Start of Block

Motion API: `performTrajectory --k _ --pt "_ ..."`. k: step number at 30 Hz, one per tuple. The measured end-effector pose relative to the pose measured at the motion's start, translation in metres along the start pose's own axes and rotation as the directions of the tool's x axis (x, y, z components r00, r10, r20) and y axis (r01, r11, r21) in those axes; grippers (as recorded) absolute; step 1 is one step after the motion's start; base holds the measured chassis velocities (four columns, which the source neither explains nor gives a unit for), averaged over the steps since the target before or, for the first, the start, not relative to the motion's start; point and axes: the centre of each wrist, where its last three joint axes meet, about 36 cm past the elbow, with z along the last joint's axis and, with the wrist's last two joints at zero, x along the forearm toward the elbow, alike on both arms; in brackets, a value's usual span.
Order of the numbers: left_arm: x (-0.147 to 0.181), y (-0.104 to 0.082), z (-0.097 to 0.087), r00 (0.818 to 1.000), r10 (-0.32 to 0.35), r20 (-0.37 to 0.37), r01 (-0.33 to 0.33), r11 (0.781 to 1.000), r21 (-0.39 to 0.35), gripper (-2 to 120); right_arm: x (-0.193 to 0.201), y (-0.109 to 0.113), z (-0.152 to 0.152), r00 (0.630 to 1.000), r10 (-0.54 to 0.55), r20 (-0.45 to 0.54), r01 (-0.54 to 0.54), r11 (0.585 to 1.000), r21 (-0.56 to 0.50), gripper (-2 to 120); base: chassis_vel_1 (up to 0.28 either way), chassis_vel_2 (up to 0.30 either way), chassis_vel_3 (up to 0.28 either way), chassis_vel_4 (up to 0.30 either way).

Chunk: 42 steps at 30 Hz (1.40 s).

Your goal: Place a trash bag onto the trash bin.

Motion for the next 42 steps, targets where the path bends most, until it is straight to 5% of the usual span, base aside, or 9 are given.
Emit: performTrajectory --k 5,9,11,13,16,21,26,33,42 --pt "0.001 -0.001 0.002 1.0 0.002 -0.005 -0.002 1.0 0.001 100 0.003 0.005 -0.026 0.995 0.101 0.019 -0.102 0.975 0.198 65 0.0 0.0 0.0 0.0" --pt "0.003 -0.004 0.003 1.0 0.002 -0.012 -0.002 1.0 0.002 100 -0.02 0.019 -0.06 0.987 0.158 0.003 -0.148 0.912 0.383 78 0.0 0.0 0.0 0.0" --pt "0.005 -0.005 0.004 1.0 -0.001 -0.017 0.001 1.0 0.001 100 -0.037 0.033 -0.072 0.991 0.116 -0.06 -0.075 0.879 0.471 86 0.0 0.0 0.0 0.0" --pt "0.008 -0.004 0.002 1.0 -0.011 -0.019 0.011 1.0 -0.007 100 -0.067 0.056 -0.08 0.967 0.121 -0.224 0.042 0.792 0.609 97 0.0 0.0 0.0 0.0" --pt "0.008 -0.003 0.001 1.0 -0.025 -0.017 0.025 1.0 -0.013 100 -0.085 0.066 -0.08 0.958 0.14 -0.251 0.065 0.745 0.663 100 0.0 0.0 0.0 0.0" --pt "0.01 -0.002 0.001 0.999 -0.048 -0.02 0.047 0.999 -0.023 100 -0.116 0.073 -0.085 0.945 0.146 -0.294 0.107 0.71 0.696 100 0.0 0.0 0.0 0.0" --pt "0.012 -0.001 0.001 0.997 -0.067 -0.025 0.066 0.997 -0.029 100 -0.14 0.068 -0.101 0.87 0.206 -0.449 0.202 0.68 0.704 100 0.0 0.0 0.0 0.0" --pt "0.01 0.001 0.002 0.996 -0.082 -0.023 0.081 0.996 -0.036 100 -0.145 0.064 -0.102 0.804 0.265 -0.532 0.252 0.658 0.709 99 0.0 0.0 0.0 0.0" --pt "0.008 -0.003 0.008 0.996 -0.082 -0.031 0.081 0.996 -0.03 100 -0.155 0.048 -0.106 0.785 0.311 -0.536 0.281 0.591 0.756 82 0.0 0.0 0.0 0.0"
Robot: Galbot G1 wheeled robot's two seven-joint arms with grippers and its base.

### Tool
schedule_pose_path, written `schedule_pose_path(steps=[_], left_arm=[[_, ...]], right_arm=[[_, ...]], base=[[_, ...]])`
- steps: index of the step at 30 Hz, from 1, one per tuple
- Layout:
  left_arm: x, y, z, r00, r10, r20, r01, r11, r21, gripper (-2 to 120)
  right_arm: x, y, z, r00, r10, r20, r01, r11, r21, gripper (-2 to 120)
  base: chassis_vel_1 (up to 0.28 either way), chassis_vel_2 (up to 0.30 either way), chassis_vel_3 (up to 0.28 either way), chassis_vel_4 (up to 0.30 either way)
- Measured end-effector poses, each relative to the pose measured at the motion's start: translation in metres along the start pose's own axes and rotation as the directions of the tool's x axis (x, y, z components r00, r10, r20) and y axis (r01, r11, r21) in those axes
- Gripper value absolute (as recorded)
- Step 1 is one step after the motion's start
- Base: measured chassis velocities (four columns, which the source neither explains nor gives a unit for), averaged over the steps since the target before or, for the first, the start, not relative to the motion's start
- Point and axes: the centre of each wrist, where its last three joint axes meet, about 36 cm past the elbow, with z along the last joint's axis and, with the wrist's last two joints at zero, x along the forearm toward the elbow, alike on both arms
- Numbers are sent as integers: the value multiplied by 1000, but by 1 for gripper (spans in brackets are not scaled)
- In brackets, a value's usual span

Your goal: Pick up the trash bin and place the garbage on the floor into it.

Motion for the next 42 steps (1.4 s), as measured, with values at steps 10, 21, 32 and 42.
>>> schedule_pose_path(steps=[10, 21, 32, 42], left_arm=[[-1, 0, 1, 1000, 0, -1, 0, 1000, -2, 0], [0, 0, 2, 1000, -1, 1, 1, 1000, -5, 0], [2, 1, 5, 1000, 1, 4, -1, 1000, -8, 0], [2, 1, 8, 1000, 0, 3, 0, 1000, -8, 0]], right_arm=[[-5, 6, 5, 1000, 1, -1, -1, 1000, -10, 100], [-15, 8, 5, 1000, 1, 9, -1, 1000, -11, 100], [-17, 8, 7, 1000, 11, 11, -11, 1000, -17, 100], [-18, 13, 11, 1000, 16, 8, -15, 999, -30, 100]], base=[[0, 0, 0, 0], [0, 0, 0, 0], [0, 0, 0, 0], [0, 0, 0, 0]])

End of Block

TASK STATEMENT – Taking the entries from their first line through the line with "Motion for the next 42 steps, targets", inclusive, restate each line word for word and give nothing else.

YOUR SOLUTION –
Motion API: `performTrajectory --k _ --pt "_ ..."`. k: step number at 30 Hz, one per tuple. The measured end-effector pose relative to the pose measured at the motion's start, translation in metres along the start pose's own axes and rotation as the directions of the tool's x axis (x, y, z components r00, r10, r20) and y axis (r01, r11, r21) in those axes; grippers (as recorded) absolute; step 1 is one step after the motion's start; base holds the measured chassis velocities (four columns, which the source neither explains nor gives a unit for), averaged over the steps since the target before or, for the first, the start, not relative to the motion's start; point and axes: the centre of each wrist, where its last three joint axes meet, about 36 cm past the elbow, with z along the last joint's axis and, with the wrist's last two joints at zero, x along the forearm toward the elbow, alike on both arms; in brackets, a value's usual span.
Order of the numbers: left_arm: x (-0.147 to 0.181), y (-0.104 to 0.082), z (-0.097 to 0.087), r00 (0.818 to 1.000), r10 (-0.32 to 0.35), r20 (-0.37 to 0.37), r01 (-0.33 to 0.33), r11 (0.781 to 1.000), r21 (-0.39 to 0.35), gripper (-2 to 120); right_arm: x (-0.193 to 0.201), y (-0.109 to 0.113), z (-0.152 to 0.152), r00 (0.630 to 1.000), r10 (-0.54 to 0.55), r20 (-0.45 to 0.54), r01 (-0.54 to 0.54), r11 (0.585 to 1.000), r21 (-0.56 to 0.50), gripper (-2 to 120); base: chassis_vel_1 (up to 0.28 either way), chassis_vel_2 (up to 0.30 either way), chassis_vel_3 (up to 0.28 either way), chassis_vel_4 (up to 0.30 either way).

Chunk: 42 steps at 30 Hz (1.40 s).

Your goal: Place a trash bag onto the trash bin.

Motion for the next 42 steps, targets where the path bends most, until it is straight to 5% of the usual span, base aside, or 9 are given.

The required output has been given in full.